日経平均予想ジ レンジ 16,612 ~ 17,251 円
今週は、米国での早期利上げ観測の高まりを背景とした円安進行を追い風に日経平均は8/12以来16,940円台に乗せる場面があった。その後は、週末の8月米雇用統計の結果待ちに加え、円安基調の一服感もあり、一進一退の展開となった。
海外の焦点
注目のジャクソンホールでのイエレン議長発言は「追加利上げの根拠がこの数カ月で強まっている」と述べ、9月下旬の金融政策会合での利上げを排除しない考えを示した。同時に景気見通しについては「不確実性がある」として、今後の経済情勢を見極めて判断する姿勢を強調する一方、利上げの時期は示さなかった。
9月利上げの有無は、8月雇用統計(予想18万人増)で20万人を大幅に超える伸びとなれば、9月利上げが現実味を帯び、米株価の波乱要因として警戒されるだけに、注視しておきたい。
国内の焦点
円高懸念後退で日本株は割安修正局面に入った。日経平均のPERは14.19倍(8/31)。これに対し、米国のS&P500は18.4倍で推移している。2014年からの乖離は概ね3~4倍程度であったが、直近は5倍近くに広がり過去に例が無い。

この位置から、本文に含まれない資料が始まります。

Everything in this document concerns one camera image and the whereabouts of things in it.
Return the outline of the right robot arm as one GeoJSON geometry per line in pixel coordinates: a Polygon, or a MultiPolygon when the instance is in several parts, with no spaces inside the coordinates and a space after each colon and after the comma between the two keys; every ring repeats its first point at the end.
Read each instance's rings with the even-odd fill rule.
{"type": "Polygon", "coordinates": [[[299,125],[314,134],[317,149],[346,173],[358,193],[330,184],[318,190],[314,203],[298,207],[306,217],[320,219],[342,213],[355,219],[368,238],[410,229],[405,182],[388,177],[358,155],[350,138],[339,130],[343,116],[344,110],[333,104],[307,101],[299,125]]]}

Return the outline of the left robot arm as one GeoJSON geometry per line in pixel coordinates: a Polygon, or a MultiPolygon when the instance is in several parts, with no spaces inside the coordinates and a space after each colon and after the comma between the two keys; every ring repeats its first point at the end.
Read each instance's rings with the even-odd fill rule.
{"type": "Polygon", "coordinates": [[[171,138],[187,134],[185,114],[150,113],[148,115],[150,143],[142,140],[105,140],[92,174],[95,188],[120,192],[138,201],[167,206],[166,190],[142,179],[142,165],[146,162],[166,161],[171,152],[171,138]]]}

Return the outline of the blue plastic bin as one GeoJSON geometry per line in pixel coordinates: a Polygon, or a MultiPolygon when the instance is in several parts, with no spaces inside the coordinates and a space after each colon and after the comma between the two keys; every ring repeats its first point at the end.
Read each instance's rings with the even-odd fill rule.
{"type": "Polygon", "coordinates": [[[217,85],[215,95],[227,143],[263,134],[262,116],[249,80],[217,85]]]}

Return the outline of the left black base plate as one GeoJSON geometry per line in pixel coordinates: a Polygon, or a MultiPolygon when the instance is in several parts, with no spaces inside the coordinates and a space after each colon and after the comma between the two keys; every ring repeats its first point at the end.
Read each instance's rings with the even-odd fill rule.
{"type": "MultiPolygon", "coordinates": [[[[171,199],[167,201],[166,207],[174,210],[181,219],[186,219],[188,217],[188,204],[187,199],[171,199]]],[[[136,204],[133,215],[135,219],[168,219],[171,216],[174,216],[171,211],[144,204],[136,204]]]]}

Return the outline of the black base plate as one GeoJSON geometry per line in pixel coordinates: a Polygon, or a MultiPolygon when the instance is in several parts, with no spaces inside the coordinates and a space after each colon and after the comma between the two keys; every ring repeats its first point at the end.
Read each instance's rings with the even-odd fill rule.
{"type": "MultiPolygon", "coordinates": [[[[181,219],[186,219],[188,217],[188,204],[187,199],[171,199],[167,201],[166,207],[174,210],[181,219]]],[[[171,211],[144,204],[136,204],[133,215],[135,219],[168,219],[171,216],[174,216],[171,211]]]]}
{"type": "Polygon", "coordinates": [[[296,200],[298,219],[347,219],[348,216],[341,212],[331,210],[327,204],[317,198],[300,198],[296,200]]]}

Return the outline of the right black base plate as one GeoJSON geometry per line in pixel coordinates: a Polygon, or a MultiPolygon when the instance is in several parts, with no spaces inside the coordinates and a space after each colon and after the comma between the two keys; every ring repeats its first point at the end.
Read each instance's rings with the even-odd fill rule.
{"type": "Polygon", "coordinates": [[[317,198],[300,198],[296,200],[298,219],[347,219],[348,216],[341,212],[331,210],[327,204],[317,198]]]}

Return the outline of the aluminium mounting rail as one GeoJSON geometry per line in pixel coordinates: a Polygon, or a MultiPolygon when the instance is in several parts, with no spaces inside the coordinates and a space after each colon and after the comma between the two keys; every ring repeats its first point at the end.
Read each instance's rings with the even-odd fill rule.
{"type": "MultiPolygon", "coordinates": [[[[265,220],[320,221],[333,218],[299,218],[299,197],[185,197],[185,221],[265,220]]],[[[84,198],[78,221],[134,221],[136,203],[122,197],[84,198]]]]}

円高による景気や企業業績の先行き不安から輸出関連株下落が足を引っ張っていたが、絶対水準から見た日本株の割安感は強く、もう少し見直されて良い。PER14.5倍で17,300円、15倍で17,900円は見込める水準であろう。
テクニカル面では、7、8月高値を突破したことで新たな上昇波動入りが期待される。5/31高値17,251円を始め、4/22高値17,572円が当面の上値目処として意識される。ただ、これらを上抜くには相応の売買エネルギーが必要となる。
一方、跳ね返された場合は、トリプルトップが形成され、日柄を掛けた調整局面入りが懸念される。足元では米国の利上げ観測を背景とした円安期待が強いものの、為替が再び円高に振れれば輸出関連株中心に大量の売りが予想され、8/26に空けた窓16,490円を埋めに行く展開が警戒される。
来週の株式相場
以上、来週は円安進行を追い風に企業業績回復への期待から、新たな上昇波動入りが試される局面と捉えている。日経平均のレンジは、上値は5/31高値17,251円が目処となり、下値は25日線の16,612円が意識される。